Ralph Peters

Ralph Peters

Politics

Trump soars in Warsaw — but gets suckered in Hamburg

In Warsaw on Thursday, President Trump gave the most impressive speech by a US president on European soil since Ronald Reagan raised the challenge, “Mr. Gorbachev, tear down this wall!” His speechwriter served him splendidly, deservedly praising Poland’s long struggle for freedom and repeatedly calling out Russia for its invasions, occupations and atrocities.

The historical references, such as to the Katyn Forest Massacre of 15,000 Polish officers held as POWs, resonated with the Poles and galled Moscow. Listening to our president, I felt like standing up and cheering. Then Trump met Vladimir Putin on the rim of the G-20 summit in Germany, and he fell under the same spell that had seduced three US presidents, Clinton, Bush and Obama, the latter of whom ended up as Putin’s strategic punching bag.

Listening to Secretary of State Rex Tillerson’s summary of the two-hour-plus meeting was painful. The naivety on display played into Putin’s hands. We got nothing, Putin got a big win.

While it seemed a fine thing that our president brought up Russian interference in our election, Tillerson undercut it by stressing that he and the president didn’t want to re-litigate the past but seek to move forward.

That was terrific news for Putin, who needs to be punished harshly for his election-meddling (yes, the Russians indisputably meddled). Russia’s new czar got a free pass for a still-to-be-issued promise not to do it again.

We held all the aces. And we folded.

Foreign Minister Sergey Lavrov had his say, too, not only claiming Trump accepted that Russia had not meddled in the election, but implying, in the Russian version, that Trump personally rejected the notion of Russian interference. Follow-up US denials didn’t help; the damage was done.

And that no-details-yet deal to suspend the fighting in southern Syria? The primary beneficiary — if it even works — will be Iran and its surrogates, who will be protected from interference as they tighten their grip on the border with Iraq.

The administration needs to grasp that Russia’s our enemy, and that’s because it chooses to be. The burden’s not on us to make up with Moscow, but on Putin to stop invading his neighbors, assassinating dissidents (including those in the West) and terror-bombing civilians in Syria. That’s how things could move forward.

We somehow have convinced ourselves that we need Russia’s help. That’s nonsense. Russia desperately needs our support. And it needs sanctions lifted (watch that space).

What do the Russians have? They have Putin. And he’s as canny as he is savage.

The live shots of Trump’s first handshake with Putin were telling. Trump was himself. Putin was the self he chose to be. Normally not a smiley-face guy, Putin advanced with an artificial smile — he’d studied Trump and decided that the best approach was chumminess. And he kept control of the situation. Short in stature, he was careful not to come too close to Trump, avoiding an embrace that would have made him look tiny compared to our president. Putin calculates every single move.

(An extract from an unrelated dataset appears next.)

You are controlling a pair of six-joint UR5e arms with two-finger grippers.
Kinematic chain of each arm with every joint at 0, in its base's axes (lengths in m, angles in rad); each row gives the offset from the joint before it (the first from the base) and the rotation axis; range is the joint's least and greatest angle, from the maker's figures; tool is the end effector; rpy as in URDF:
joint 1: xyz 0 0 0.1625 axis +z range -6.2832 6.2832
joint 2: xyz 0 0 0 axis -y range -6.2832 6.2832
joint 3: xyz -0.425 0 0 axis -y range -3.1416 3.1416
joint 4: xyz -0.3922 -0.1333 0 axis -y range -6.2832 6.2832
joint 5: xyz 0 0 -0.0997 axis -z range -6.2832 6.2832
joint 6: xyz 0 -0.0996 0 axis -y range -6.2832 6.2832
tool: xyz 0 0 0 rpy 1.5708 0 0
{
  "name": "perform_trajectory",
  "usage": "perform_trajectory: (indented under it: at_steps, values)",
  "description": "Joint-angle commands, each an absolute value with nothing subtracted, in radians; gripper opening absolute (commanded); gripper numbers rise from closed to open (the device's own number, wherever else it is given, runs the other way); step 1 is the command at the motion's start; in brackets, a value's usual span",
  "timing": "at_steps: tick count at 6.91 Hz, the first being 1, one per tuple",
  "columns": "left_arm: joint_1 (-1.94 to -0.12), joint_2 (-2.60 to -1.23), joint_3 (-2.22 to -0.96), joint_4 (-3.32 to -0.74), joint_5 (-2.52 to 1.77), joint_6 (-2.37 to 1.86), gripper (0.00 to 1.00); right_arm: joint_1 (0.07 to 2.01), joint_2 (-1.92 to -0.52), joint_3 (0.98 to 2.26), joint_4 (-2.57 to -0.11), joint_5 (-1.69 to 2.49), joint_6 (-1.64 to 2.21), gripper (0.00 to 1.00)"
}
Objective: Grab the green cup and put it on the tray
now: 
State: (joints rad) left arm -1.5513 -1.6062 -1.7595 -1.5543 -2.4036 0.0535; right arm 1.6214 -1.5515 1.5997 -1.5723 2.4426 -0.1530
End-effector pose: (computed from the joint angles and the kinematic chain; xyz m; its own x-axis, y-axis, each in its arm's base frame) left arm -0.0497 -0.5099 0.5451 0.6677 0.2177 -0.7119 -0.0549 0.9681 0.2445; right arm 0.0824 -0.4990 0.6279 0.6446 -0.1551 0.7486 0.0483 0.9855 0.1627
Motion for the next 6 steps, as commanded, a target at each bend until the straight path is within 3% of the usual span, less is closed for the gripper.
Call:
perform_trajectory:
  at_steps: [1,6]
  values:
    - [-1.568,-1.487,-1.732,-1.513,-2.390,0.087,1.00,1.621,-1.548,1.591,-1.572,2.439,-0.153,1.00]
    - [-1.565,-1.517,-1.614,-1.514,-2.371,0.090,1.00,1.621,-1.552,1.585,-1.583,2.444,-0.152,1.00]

Czar Vladimir was more at ease in the second photo op, when both men were seated and Putin, who has a large torso, looked bigger beside Trump. Having watched Putin for many years, he always reminds me of a predatory cat, ever watching for the right moment to pounce. A judo devotee for five decades, he has a constant awareness of his environment, a sinewy alertness in the moment.

And he has claws. When Trump met Putin, it was Mar-a-Largo vs. the Gulag.

Perhaps our president will draw a lesson from the immediate propaganda use to which the Russians put this meeting. But he would have been better served had he at least included his national security adviser, H.R. McMaster — who has no ties to Putin — in this initial meeting. As it is, we’re stuck with a public disagreement between Lavrov and Tillerson over what actually was said. And sowing doubt is to Russia’s advantage.

The president we need is the one we heard in Warsaw, praising and detailing the valiant, against-all-odds heroes of the Warsaw uprising, when Poles rose against the Nazis, expecting the Red Army — positioned just across the Vistula River — to come to their aid. Instead, Stalin ordered his troops to halt while the Nazis massacred the Poles. The speechwriter knew his or her history — and who the enemy was and still is today.

We need the Trump who, in that speech in Poland’s rebuilt capital, insisted that Western civilization is worth defending and that the fundamental question of our time is whether we’ll defend it. That sent the politically correct in the media into a weak-loined frenzy — all cultures are supposed to be equal — but, for the rest of us, it was heartening to hear someone defend a civilization that, for all its discontents, embodies the highest achievements of humanity: personal freedom, the rule of law, freedom of religion, opportunity and government of the people, by the people and for the people.

As the president pointed out in that speech, the enemy doesn’t come only from the south, but from the east, as well. Ask the Poles.

Ralph Peters is Fox News’ strategic analyst.